On the U.S. Senate side, the Senate Appropriations Committee approved a $124.5 billion, fiscal year 2010 agriculture appropriations bill Tuesday. The bill passed 30-0 on a roll call vote.
Several of the sheep priorities that the ASI has been able to follow in the Senate version of the bill include $17.9 million for the scrapie eradication program; WS operations would receive $76.3 million, up $240,000 from last year; and WS research and methods development would be funded at $18.63 million versus $18 million in 2009.
Language in the legislation states it understands that the Animal and Plant Health Inspection Service (APHIS) is currently evaluating a theobromine and caffeine mixture as a possible tool for predation management and encourages APHIS to continue evaluating this method, conduct field studies and take the appropriate steps to register these compounds with the EPA.
The Senate bill also recognizes that bighorn sheep disease is a major issue for domestic sheep producers in the West.
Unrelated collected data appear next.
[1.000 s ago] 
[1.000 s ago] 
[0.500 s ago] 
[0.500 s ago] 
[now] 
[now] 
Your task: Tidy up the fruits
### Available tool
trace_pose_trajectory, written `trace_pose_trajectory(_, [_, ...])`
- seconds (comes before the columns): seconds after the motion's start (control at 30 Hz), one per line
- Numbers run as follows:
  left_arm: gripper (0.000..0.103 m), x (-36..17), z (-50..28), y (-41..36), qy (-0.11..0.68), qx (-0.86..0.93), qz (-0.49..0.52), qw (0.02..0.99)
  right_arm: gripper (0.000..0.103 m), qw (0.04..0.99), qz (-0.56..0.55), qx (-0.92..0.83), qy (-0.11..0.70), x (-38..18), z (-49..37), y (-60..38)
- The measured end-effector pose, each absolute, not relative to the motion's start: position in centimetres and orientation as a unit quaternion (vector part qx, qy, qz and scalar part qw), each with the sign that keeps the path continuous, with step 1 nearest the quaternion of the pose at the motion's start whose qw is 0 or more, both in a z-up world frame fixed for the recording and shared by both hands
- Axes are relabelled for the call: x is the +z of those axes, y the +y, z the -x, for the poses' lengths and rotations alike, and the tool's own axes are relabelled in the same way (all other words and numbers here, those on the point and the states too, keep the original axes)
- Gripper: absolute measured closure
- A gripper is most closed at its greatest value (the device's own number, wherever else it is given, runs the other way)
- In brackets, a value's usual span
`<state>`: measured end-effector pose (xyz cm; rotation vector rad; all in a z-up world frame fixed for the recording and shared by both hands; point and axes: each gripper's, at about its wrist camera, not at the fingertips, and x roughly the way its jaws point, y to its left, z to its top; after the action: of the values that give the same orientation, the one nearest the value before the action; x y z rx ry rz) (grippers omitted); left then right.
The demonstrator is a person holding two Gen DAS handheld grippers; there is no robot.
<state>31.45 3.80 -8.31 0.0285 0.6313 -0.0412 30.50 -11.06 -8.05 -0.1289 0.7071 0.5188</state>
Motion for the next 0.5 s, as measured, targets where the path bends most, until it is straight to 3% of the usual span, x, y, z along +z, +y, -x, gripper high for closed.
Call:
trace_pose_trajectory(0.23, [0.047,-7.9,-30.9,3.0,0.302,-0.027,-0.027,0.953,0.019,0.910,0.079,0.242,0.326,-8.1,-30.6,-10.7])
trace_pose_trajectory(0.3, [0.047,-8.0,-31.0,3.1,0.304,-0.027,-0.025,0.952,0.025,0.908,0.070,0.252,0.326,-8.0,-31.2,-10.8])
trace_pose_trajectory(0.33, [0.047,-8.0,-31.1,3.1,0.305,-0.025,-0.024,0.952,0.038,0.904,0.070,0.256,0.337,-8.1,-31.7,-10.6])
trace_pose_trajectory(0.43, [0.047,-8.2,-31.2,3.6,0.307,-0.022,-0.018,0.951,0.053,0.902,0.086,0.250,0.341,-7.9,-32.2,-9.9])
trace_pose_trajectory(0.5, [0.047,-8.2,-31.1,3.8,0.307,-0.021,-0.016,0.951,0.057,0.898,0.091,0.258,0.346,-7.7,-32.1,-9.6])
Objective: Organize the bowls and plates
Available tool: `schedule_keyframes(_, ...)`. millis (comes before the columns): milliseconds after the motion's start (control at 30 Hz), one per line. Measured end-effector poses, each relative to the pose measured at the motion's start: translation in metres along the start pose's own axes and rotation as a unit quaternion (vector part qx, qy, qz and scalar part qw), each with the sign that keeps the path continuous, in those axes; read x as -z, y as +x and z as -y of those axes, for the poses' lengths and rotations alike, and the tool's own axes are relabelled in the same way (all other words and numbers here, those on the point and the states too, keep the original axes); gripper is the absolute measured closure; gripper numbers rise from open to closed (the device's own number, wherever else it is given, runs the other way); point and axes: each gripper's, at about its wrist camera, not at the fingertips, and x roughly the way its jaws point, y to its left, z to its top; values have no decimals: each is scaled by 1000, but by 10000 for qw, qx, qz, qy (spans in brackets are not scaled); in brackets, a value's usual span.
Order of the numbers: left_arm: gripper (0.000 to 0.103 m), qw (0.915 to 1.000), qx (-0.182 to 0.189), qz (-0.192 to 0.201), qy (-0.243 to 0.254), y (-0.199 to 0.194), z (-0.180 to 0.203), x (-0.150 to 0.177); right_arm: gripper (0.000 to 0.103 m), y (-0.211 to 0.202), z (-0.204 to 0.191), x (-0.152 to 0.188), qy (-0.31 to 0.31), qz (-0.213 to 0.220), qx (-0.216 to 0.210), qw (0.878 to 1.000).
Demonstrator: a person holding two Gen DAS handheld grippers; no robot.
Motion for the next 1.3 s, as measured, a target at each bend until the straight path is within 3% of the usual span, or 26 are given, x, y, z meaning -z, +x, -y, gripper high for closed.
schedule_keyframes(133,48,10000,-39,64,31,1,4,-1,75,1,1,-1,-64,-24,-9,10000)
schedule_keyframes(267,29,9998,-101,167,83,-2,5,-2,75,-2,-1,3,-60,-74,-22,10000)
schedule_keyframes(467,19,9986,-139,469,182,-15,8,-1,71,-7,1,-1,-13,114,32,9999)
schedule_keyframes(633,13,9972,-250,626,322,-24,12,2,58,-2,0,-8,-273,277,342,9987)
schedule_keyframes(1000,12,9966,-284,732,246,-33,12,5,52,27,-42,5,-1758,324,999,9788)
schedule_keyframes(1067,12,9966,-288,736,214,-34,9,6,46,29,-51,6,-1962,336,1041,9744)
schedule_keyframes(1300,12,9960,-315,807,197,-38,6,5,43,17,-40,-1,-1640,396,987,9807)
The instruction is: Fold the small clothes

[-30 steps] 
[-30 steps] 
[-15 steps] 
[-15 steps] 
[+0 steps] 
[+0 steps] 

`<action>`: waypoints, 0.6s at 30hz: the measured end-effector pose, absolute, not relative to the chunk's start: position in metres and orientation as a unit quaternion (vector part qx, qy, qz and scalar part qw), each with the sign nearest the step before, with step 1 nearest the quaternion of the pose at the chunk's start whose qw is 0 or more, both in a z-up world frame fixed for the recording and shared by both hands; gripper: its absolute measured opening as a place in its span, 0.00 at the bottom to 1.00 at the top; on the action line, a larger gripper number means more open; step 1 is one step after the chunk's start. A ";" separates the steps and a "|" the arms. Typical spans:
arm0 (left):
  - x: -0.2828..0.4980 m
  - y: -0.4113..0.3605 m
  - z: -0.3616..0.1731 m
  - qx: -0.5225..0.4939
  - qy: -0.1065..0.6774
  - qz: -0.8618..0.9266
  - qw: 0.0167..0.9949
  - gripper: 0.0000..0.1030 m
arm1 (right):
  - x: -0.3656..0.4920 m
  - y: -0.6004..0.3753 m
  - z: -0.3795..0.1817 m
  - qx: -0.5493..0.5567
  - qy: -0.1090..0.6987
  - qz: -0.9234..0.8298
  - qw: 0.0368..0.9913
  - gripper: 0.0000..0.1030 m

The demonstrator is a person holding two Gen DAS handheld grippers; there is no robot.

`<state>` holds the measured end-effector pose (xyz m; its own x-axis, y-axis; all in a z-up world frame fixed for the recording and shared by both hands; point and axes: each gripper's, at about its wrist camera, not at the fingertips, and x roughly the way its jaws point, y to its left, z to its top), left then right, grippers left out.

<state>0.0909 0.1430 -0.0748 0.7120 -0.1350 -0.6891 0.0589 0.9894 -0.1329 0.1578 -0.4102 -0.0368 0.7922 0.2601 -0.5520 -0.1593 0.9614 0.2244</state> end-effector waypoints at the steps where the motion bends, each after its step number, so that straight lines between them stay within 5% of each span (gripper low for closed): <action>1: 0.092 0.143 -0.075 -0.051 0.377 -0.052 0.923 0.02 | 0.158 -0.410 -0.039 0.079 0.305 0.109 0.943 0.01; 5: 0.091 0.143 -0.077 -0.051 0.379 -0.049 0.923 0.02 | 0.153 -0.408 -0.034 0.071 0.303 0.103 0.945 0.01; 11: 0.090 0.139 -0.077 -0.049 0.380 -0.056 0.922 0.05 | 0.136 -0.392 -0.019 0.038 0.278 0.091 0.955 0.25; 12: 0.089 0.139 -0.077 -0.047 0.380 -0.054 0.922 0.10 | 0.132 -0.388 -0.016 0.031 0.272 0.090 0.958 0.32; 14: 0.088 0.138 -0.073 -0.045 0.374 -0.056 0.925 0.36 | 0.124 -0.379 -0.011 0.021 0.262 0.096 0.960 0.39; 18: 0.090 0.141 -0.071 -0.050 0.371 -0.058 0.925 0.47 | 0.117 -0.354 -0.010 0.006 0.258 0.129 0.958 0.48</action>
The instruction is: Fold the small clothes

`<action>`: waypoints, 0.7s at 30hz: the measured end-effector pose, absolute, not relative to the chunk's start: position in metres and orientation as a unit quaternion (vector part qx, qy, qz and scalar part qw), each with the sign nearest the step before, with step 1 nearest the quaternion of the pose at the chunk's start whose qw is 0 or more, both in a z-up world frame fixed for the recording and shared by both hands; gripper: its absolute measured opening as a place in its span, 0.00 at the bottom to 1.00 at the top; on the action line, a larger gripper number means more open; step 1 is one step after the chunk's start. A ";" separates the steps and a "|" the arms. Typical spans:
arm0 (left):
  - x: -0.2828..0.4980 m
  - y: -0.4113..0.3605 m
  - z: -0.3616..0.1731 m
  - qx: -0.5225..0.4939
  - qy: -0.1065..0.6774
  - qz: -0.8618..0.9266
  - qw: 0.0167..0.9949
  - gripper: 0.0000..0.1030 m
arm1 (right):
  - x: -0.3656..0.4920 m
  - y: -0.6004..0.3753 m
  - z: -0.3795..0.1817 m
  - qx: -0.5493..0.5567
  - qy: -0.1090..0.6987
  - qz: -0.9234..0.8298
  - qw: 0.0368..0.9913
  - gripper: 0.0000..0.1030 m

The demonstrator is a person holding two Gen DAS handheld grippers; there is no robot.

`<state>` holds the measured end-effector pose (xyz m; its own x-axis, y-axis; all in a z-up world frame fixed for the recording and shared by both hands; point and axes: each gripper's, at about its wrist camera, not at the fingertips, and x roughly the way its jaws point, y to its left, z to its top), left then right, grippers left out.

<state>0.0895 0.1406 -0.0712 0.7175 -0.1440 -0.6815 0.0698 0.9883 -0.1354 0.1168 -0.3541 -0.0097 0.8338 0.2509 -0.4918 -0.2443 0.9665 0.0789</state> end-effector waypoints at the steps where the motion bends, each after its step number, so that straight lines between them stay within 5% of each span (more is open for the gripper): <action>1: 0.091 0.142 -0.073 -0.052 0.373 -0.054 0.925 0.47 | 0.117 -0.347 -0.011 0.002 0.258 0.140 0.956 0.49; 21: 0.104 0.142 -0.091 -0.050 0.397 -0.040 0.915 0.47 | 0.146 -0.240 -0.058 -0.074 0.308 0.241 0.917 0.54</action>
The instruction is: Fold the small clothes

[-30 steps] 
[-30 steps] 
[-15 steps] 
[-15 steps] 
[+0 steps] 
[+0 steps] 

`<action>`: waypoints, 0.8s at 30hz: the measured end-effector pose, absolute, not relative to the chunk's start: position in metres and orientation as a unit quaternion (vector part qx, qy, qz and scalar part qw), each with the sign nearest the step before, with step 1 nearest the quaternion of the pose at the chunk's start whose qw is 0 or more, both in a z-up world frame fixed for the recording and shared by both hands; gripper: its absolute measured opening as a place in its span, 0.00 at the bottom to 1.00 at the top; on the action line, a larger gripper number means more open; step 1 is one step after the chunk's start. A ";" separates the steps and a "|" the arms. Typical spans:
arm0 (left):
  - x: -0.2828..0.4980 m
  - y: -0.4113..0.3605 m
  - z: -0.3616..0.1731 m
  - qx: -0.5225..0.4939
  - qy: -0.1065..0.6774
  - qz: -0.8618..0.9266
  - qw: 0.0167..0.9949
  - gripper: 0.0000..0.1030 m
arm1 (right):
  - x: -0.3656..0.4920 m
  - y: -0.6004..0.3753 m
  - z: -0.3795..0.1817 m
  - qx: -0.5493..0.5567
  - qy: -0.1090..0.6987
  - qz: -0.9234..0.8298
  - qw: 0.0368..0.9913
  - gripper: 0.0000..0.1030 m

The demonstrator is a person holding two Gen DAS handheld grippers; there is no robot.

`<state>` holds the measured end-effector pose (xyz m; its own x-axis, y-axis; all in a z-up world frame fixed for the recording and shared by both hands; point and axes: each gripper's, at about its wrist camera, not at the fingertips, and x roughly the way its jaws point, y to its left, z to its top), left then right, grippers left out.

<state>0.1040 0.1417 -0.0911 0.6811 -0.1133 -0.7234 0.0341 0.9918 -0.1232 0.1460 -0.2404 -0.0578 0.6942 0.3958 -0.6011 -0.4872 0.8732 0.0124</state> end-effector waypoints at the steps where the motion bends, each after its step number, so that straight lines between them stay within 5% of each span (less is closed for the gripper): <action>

Potential disease transmission arising from interactions between wild and domestic sheep poses significant challenges with considerable economic impact. The committee requests that the Agricultural Research Service provide them with a report and a research proposal to develop methods to control infectious diseases at the domestic animal-wildlife interface with a specific focus on bighorn sheep health.
The next step will be to introduce the bill to the full Senate.